The UK’s busiest train station will be hit by delays and cancellations on New Year’s Eve due to another round of strikes.
The long-running dispute over the role of guards on trains will impact South Western Railway (SWR) services to and from London Waterloo on Sunday, with members of the Rail, Union and Transport (RMT) union set to walk out for 24 hours.
RMT general secretary Mick Cash said it was “impossible to negotiate” a resolution because the Government’s position has caused “chaos and confusion” in the rail industry.
Mr Cash added: “It’s the continuing failure of the train companies and their political puppet masters in government to make any attempt whatsoever to resolve the range of separate disputes over rail safety that has led us to call this further action on SWR, and the responsibility for the disruption that will be caused lays fairly and squarely at their door.
“It really should be straight forward – the Scottish and Welsh governments have agreed to keep the guards on our trains so there is no reason why the UK government and the UK-based operators cannot do the same.”
SWR say there are contingency plans in place to run approximately three-quarters of its normal service on New Year’s Eve.
Managing director Andy Mellors said the operator was committed to keeping guards on board all of its trains, but said talks with RMT were needed to clarify what would happen if a guard became unavailable at short notice.
“The RMT executive knows we plan to keep a guard on all our trains to assist passengers,” he said.
“What we want to discuss with them is what happens when a guard is unavailable at short notice so that our passengers aren’t left stranded.
“We have given them repeated reassurances that we will need more guards as we introduce new and longer trains.
“All our passengers want to do is to travel to be with their friends and loved ones for the New Year celebrations.”
CrossCountry will also be hit by a New Year’s Eve walkout over rosters and Sunday working hours, despite three days of talks before Christmas.

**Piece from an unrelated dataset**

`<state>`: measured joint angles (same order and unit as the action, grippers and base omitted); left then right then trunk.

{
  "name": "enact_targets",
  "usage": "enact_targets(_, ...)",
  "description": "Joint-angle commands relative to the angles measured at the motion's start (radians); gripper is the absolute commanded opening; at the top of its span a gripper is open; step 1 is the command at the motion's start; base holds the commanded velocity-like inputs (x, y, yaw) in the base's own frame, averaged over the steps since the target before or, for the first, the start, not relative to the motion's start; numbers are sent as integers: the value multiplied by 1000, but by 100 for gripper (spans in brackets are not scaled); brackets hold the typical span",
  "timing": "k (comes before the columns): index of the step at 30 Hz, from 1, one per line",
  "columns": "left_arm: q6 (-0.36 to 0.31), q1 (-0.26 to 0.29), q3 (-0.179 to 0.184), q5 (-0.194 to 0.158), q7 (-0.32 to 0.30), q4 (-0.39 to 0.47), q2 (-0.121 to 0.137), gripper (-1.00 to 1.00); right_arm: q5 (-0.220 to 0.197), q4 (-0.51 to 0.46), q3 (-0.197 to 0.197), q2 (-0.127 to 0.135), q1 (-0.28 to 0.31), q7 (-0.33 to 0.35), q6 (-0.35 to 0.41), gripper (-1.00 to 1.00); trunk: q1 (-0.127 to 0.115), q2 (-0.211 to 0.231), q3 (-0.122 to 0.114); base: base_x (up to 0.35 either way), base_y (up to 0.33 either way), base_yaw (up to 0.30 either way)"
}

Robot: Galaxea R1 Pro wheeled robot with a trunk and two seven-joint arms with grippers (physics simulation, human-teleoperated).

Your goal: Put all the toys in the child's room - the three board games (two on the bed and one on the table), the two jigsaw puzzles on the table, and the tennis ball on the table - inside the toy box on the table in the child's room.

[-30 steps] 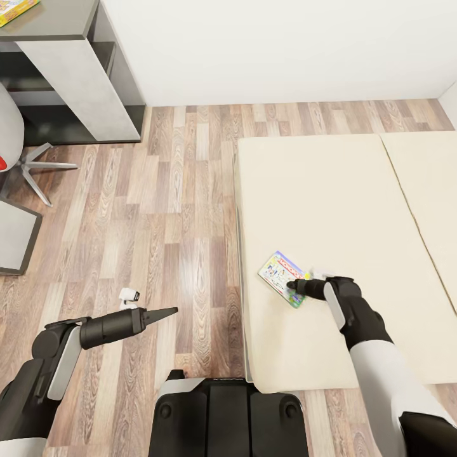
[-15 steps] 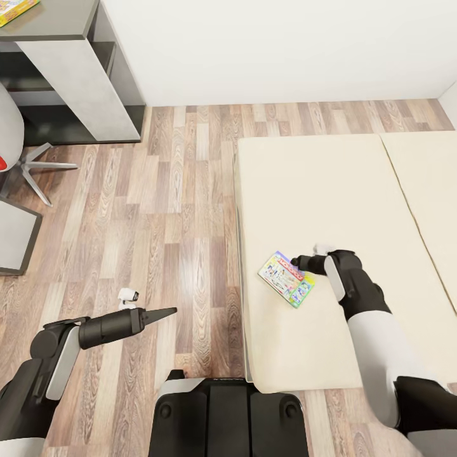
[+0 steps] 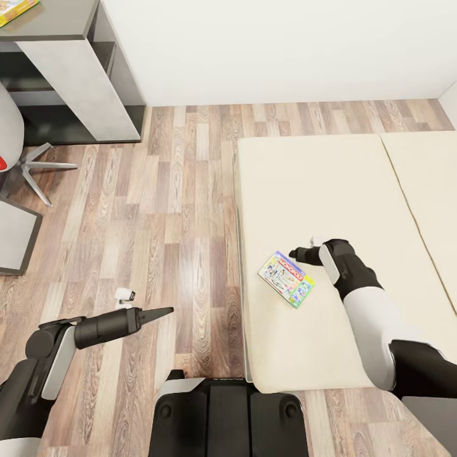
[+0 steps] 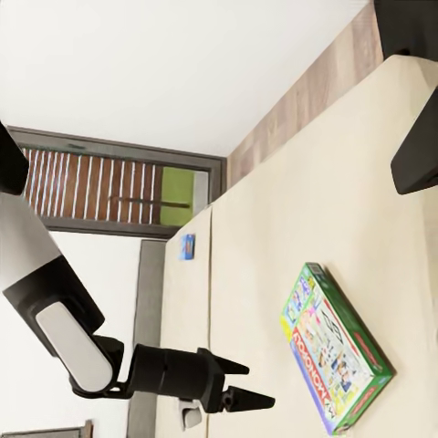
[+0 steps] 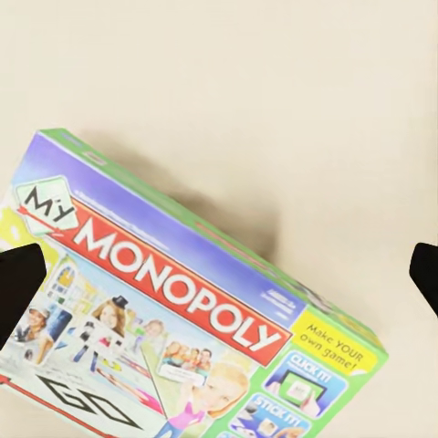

A company spokesman urged RMT to call off the strike and take up an offer of a 48% increase to employees’ Sunday overtime rate, but Mr Cash has accused the operator of “ineptitude and arrogance”.
More RMT strikes are expected in January, focusing on the train guards issue, with SWR, Southern, Merseyrail, Greater Anglia and Arriva Rail North all set to be affected.
Rail minister Paul Maynard slammed the latest round of strike action as “disgraceful” and accused RMT of “seeking to cause misery to paying customers trying to get home to family and friends for the New Year”.
The disruption comes as the Government faces increased scrutiny over the ownership of Britain’s rail operators, with a new investigation finding that 57% of passenger journeys in the 12 months to September were on foreign-owned services – mainly German and Dutch.
London Overground is the country’s busiest rail company fully or partly owned overseas with 189 million journeys. It is part of Arriva, which is a subsidiary of German state-owned Deutsche Bahn.
Northern is owned by the same firm, SWR is owned by Hong Kong company MTR, West Midlands Railway has its ownership based in the Netherlands and Japan, and Italian state operator Trenitalia runs the c2c franchise.